Word for word, restate the lines of the material below from its first line through the one containing "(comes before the". Omit the rest.

++++++++++++++++++++

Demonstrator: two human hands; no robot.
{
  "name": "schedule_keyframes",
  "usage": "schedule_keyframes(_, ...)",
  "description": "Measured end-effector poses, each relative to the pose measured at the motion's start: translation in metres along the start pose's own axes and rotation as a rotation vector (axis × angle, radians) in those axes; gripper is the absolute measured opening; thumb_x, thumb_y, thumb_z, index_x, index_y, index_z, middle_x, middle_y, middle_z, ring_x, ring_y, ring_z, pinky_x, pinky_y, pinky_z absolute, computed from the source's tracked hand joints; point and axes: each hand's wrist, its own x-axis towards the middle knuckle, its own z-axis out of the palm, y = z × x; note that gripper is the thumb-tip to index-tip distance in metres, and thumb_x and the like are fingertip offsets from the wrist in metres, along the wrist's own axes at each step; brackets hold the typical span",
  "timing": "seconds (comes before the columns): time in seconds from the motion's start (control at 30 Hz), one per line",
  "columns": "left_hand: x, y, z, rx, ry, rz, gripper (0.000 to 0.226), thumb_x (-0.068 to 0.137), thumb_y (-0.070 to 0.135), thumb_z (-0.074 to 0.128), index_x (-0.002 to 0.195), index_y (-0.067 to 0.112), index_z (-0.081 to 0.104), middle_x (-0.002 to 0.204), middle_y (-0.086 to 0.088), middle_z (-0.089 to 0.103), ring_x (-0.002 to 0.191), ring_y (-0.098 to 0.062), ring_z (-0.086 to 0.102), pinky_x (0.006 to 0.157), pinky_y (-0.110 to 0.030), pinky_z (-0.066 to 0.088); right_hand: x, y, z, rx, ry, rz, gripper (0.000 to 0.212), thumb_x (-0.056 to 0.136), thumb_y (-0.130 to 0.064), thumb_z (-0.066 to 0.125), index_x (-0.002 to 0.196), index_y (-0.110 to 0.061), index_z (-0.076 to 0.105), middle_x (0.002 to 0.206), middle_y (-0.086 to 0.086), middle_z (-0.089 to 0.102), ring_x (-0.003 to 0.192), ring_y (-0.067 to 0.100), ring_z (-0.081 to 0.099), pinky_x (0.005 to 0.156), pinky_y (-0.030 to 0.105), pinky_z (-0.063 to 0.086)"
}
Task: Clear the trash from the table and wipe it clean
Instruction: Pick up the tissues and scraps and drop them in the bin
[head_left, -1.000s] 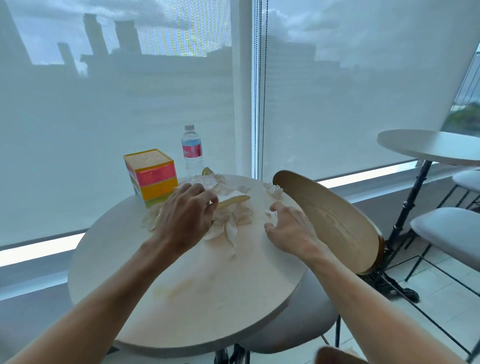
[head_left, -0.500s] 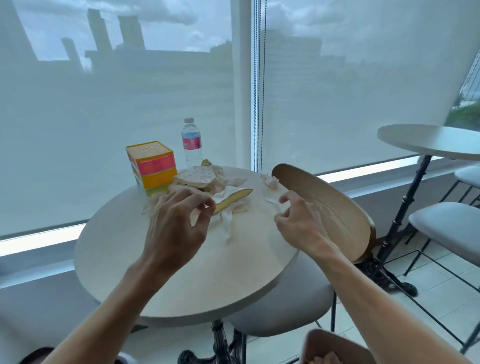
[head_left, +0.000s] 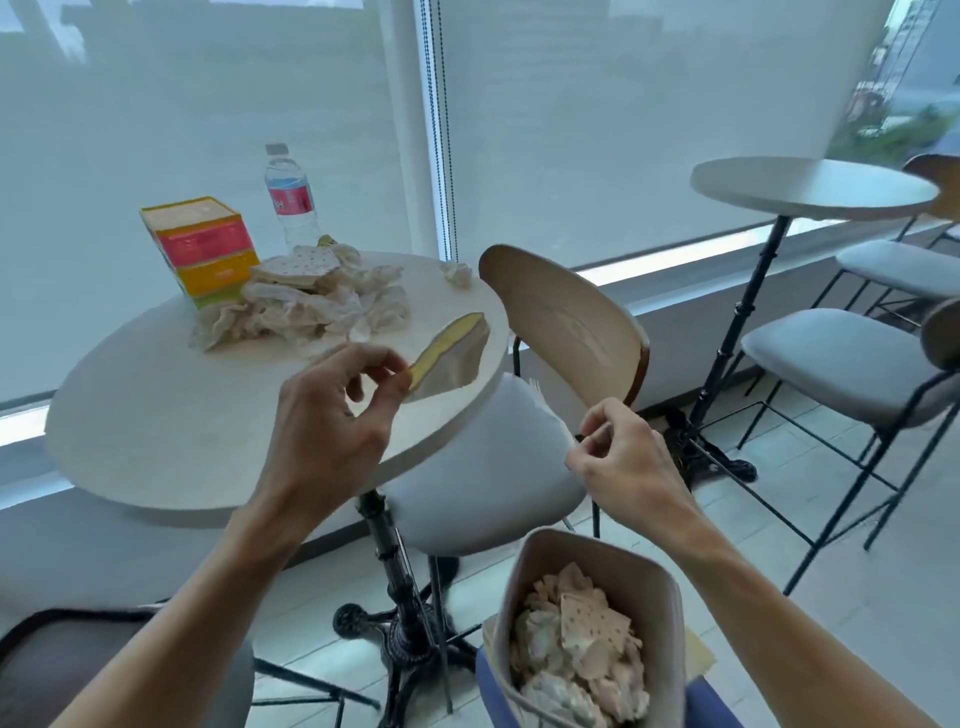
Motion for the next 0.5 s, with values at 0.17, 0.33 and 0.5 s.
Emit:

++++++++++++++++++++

### Task output
Demonstrator: two human hands; no robot.
{
  "name": "schedule_keyframes",
  "usage": "schedule_keyframes(_, ...)",
  "description": "Measured end-effector poses, each relative to the pose measured at the motion's start: translation in metres along the start pose's own axes and rotation as a rotation vector (axis × angle, radians) in those axes; gripper is the absolute measured opening; thumb_x, thumb_y, thumb_z, index_x, index_y, index_z, middle_x, middle_y, middle_z, ring_x, ring_y, ring_z, pinky_x, pinky_y, pinky_z absolute, computed from the source's tracked hand joints; point and axes: each hand's wrist, its own x-axis towards the middle knuckle, its own z-axis out of the palm, y = z × x; note that gripper is the thumb-tip to index-tip distance in metres, and thumb_x and the like are fingertip offsets from the wrist in metres, along the wrist's own axes at each step; brackets hold the typical span",
  "timing": "seconds (comes before the columns): time in seconds from the motion's start (control at 30 Hz), one per line",

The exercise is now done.